Bonsai
Beata i Wojciech Szała
Można się zastanawiać: po co to nam? Komu potrzebne takie maltretowanie rośliny? Bonsai jest rodzajem sztuki, połączeniem piękna naczynia i rośliny.
Aby to osiągnąć, niepotrzebna jest egzotyka i dalekie kraje. Za to niezbędne są czas i cierpliwość. W świecie naznaczonym pośpiechem, w dużych aglomeracjach, gdzie trudno stworzyć sobie zielony azyl w postaci ogrodu,...
Można się zastanawiać: po co to nam? Komu potrzebne takie „maltretowanie” rośliny? Bonsai jest rodzajem sztuki, połączeniem piękna naczynia i rośliny.

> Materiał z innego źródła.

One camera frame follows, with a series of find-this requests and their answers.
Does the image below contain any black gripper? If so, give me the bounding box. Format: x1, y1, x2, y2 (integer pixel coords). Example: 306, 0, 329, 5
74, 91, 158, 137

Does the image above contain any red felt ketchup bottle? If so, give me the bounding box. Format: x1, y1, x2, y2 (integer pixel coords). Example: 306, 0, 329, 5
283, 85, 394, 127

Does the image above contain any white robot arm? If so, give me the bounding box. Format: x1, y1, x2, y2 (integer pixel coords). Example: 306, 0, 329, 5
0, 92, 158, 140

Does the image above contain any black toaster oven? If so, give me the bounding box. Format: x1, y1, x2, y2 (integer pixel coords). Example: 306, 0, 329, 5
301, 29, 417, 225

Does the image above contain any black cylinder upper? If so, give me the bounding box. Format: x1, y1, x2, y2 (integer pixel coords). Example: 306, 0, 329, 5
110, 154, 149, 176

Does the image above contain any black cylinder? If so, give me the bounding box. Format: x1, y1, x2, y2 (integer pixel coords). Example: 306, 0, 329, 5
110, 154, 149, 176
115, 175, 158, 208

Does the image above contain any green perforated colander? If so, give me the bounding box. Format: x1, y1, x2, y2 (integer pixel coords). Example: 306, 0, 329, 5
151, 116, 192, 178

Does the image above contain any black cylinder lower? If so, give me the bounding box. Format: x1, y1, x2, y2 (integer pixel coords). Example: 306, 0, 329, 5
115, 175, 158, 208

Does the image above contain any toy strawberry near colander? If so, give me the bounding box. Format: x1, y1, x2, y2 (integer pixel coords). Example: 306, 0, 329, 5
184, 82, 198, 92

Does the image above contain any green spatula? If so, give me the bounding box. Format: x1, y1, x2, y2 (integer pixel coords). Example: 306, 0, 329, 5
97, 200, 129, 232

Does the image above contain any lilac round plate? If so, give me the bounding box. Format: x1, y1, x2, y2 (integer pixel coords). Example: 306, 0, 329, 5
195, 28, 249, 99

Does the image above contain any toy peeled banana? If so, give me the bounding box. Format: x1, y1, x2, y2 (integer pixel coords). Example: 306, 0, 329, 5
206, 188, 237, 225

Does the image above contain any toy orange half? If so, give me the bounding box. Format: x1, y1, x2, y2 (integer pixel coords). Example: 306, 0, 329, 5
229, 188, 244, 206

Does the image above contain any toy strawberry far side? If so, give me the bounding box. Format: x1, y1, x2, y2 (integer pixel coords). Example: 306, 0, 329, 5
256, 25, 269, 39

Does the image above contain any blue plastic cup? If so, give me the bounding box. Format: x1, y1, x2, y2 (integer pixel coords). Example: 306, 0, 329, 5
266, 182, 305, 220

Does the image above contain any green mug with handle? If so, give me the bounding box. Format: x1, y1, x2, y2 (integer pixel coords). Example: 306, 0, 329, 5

Aby to osiągnąć, niepotrzebna jest egzotyka i dalekie kraje. Za to niezbędne są czas i cierpliwość. W świecie naznaczonym pośpiechem, w dużych aglomeracjach, gdzie trudno stworzyć sobie zielony azyl w postaci ogrodu, taką rolę może odegrać w naszym życiu właśnie bonsai. Stanie się odskocznią, która pozwoli nam zachować równowagę psychiczną i wyciszyć się od zgiełku cywilizacji. Tworzenie bonsai to także możliwość artystycznej ekspresji, do której nie jest wymagany talent malarski czy muzyczny. Zaletą takiego „dzieła sztuki” jest nieustanna możliwość zmian, które zależą tylko od naszej pomysłowości.
Wybór rośliny
Rośliny nadające się do tworzenia bonsai dzielimy na takie, które mogą przebywać w mieszkaniu, jak np. szeflery, fikusy, juki, draceny, potrzebujące stosunkowo stałej temperatury (15-20°C), oraz gatunki wymagające okresu letniego (15-25°C) i okresu zimowego (5-10°C), do których zaliczamy cytrynę, jaśmin, mirt, ołownik, granat. Gatunki te najlepiej rozwijają się w ogrodach zimowych i chłodnych werandach. Bonsai można też formować z drzew, ale niestety, muszą one spędzić większość roku na wolnym powietrzu. Formowanie drzew trwa latami i wymaga przestrzeni. Jest to sztuka oparta na ogromnej wiedzy i doświadczeniu, ale kto wie, może nasze domowe bonsai obudzi w nas chęć tworzenia czegoś bardziej wyrafinowanego, wtedy możemy spróbować formowania bonsai z drzewa.
Naczynia
Drugim elementem kompozycji, równie ważnym jak sama roślina, jest odpowiednio dobrane naczynie. Może nim być bardzo płytki pojemnik ceramiczny lub betonowy. Jeśli mamy czas i możliwości, można samodzielnie wykonać takie pojemniki. Nie polecam pojemników z tworzyw sztucznych, ponieważ nie są estetyczne i stanowią pewne zaprzeczenie naturalności bonsai i zamiast je uzupełniać, oszpecą. Do roślin o prostym pniu używa się naczyń prostokątnych, do roślin powyginanych – owalnych. Pojemnikiem może też być fragment pnia lub kawałki kory starych drzew, ale należy je dobrze zaimpregnować. To może stanowić pewien problem, gdyż nieodpowiednie środki impregnujące mogą zaszkodzić naszej roślinie. Innym rozwiązaniem jest kupno gotowego pojemnika. Trzeba tylko zwrócić uwagę, czy posiada wystarczającą ilość otworów drenarskich w dnie.
Warunki i pielęgnacja
Wymiary roślin prowadzonych jako bonsai są nieustannie redukowane, dlatego powinny mieć zapewnione jak najlepsze warunki. Bonsai są przeważnie wrażliwe na brak światła, dlatego korzystne są dla nich stanowiska raczej jasne. Wśród nich rozróżniamy rośliny światłolubne, np. mirt, fikus beniamina, azalia, pistacja, granat; a także cienioznośne (nie cieniolubne!), np. bluszcze, kamelia, fikus sprężysty. W trudnych warunkach świetlnych można stosować doświetlanie sztuczne za pomocą specjalnych żarówek, emitujących światło o tej samej częstotliwości co światło wykorzystywane dla fotosyntezy.
Woda do podlewania musi być odstana lub deszczówka, a składniki pokarmowe dozowane niezwykle ostrożnie, w małych ilościach. Warto zaopatrzyć się w specjalistyczne narzędzia: kleszcze, nożyczki, ucinaki i druty o różnej grubości do przyginania gałęzi.
Polecam zasadę małych kroków, korzystanie z literatury, wymianę doświadczeń z innymi pasjonatami tej sztuki. Najważniejsza jest satysfakcja i efekty, a przy okazji zyskamy coś więcej – spokój, równowagę, wyciszenie.